Słabe dane z rynku laptopów
Lato i wakacje to specyficzny czas, który nie sprzyja sprzedaży laptopów. Kiedy doda się do tego suszę i wysokie temperatury w Europie, może wyjść z tego problem w porównaniu do minionych lat.
Łączna sprzedaż pierwszej piątki vendorów z wyłączeniem laptopów typu 2 w 1 spadła w lipcu 2018 roku o 24% (m/m). Wytłumaczenie jest takie, że w maju i czerwcu zostały zrealizowane towaru na potrzeby akcji "powrót do szkoły". Gdyby to uśrednić, to dane o dostawach do sklepów i dystrybutorów nie byłyby takie złe.
Ciekawsze i więcej mówiące o wynikach sprzedaży są dane z podziałem na producentów. I tak HP odnotowało spadek dostaw o 30% (VII 2018, m/m), Lenovo o ponad 30% (największy spadek wśród 1. piątki; winne tarcia między USA a Chinami oraz zawirowania na rynku walut) a firma Dell - 16% na minusie (ten sam okres; wina po stronie spadku zapotrzebowania na Chromebooki, czyli chodzi o nie aż tak istotny segment rynku).

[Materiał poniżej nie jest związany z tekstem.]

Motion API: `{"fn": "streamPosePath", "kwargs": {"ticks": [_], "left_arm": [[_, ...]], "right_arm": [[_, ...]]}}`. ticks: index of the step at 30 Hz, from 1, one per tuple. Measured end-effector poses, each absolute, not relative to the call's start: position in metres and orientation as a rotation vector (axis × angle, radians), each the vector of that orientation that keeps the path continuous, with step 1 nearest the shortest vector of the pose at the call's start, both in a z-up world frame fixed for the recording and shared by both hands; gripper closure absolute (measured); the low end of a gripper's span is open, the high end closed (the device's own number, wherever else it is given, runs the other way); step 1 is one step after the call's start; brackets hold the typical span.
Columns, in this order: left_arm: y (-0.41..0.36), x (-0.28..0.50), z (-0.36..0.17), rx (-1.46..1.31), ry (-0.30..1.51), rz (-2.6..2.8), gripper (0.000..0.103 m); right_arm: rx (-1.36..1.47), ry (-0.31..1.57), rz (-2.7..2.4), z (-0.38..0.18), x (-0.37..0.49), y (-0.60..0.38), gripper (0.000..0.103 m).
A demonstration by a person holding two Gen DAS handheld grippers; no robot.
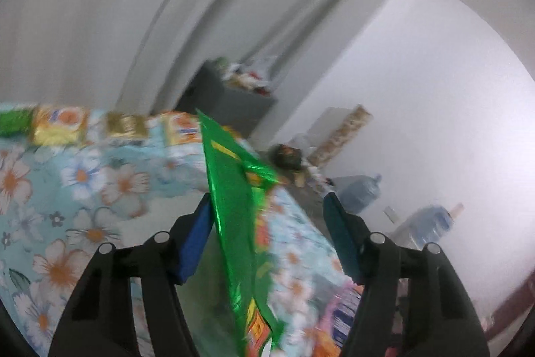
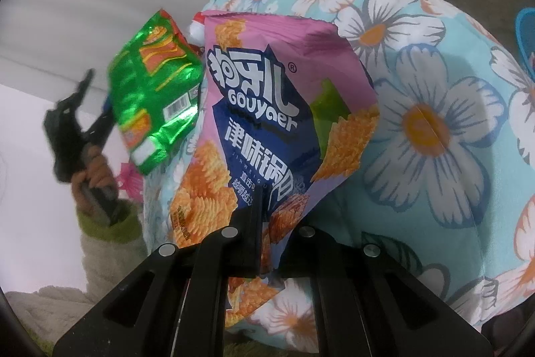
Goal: Collect trash
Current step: 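Grasp the green snack bag with the left tool while the right tool holds the pink bag, then carry the green and pink bags over the blue wastebasket with both tools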
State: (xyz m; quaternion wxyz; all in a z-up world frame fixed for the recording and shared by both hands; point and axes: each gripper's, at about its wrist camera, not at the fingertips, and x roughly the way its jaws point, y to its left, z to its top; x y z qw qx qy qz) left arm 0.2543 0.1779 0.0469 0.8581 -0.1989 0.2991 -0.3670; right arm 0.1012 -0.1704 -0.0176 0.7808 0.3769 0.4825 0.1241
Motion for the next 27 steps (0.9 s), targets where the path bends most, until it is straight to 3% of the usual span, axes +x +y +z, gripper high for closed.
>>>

Oczywiście przełożyło się to na dane raportowane przez wytwórców (ODM) z siedzibami na Tajwanie (spadek o prawie 20% miesiąc do miesiąca w lipcu). Compal pozostał największym z nich i odnotował wzrost dostaw o 10% dzięki zamówieniom złożonych przez firmę Dell (lipiec, r/r).